Collected material –

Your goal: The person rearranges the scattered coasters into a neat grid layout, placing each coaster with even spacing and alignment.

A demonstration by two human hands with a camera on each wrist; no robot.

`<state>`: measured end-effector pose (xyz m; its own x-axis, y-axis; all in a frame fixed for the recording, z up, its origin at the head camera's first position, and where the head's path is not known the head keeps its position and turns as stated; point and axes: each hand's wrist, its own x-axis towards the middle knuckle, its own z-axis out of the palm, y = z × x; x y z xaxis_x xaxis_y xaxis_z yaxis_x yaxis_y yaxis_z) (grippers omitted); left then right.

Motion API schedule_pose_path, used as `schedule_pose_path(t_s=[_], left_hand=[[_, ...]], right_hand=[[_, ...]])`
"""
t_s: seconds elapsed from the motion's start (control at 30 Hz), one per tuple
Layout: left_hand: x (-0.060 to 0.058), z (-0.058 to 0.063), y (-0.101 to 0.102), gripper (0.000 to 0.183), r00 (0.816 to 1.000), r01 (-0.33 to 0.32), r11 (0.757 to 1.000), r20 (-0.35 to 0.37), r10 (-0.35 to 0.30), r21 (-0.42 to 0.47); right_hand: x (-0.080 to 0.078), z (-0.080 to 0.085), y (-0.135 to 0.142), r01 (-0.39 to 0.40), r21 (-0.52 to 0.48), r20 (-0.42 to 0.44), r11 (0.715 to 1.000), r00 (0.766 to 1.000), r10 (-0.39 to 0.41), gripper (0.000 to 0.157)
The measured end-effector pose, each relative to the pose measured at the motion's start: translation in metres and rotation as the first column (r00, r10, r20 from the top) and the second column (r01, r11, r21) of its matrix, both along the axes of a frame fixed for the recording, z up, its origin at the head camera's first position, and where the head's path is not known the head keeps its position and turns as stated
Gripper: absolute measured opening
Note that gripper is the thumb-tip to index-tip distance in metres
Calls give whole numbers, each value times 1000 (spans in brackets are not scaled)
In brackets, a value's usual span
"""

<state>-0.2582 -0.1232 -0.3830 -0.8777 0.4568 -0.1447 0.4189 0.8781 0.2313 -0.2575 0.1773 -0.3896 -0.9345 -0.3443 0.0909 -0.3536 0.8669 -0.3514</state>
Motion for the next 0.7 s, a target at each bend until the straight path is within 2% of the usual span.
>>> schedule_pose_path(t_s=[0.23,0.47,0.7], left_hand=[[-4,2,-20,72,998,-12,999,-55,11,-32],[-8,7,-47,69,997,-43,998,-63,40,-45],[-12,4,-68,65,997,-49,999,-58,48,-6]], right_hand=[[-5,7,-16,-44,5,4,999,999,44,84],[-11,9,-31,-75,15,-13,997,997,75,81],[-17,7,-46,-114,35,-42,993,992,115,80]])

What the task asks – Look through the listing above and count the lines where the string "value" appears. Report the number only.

Completed exercise – 2